PROBLEM DESCRIPTION
After locating the line that holds "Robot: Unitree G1", repeat it and each following line exactly until the material ends, skipping pictures.
= = = = =
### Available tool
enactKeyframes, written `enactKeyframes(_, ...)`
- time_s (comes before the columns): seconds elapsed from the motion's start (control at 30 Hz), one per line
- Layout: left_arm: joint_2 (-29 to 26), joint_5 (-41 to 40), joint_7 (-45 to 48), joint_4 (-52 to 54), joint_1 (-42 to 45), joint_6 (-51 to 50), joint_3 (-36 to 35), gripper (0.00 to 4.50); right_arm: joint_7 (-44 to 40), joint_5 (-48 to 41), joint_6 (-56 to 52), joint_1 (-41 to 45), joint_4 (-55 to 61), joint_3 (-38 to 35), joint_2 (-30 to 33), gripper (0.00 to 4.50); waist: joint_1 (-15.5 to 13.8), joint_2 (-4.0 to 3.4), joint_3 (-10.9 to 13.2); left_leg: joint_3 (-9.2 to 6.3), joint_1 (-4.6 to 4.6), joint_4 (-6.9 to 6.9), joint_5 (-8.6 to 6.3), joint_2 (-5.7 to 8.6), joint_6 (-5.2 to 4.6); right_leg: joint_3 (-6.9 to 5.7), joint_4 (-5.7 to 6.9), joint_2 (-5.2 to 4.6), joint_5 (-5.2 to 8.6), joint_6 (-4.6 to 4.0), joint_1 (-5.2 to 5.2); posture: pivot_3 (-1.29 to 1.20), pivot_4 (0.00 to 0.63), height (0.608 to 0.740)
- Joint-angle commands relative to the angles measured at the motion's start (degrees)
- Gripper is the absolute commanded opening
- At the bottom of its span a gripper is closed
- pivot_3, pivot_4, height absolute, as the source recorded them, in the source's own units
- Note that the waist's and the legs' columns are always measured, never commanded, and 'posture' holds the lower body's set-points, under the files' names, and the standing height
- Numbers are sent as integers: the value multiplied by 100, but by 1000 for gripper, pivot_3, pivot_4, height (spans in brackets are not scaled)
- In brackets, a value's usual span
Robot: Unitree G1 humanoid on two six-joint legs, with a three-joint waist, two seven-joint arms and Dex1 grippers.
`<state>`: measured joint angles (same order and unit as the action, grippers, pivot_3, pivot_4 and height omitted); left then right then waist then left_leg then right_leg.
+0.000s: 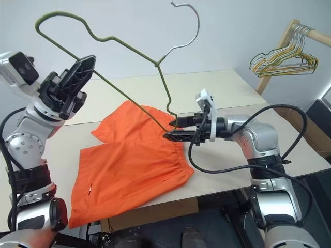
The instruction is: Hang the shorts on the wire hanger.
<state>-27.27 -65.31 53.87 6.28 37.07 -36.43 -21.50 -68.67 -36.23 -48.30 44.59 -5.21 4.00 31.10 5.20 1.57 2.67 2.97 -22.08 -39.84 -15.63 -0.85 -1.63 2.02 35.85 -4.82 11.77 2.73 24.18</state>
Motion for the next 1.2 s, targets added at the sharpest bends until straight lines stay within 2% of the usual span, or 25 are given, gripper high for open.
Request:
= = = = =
REPLY TO THE TASK
Robot: Unitree G1 humanoid on two six-joint legs, with a three-joint waist, two seven-joint arms and Dex1 grippers.
`<state>`: measured joint angles (same order and unit as the action, grippers, pivot_3, pivot_4 and height omitted); left then right then waist then left_leg then right_leg.
+0.000s: 
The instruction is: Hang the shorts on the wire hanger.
<state>-27.27 -65.31 53.87 6.28 37.07 -36.43 -21.50 -68.67 -36.23 -48.30 44.59 -5.21 4.00 31.10 5.20 1.57 2.67 2.97 -22.08 -39.84 -15.63 -0.85 -1.63 2.02 35.85 -4.82 11.77 2.73 24.18</state>
Motion for the next 1.2 s, targets added at the sharpest bends until straight lines stay within 2% of the usual span, or 25 are given, gripper high for open.
Request:

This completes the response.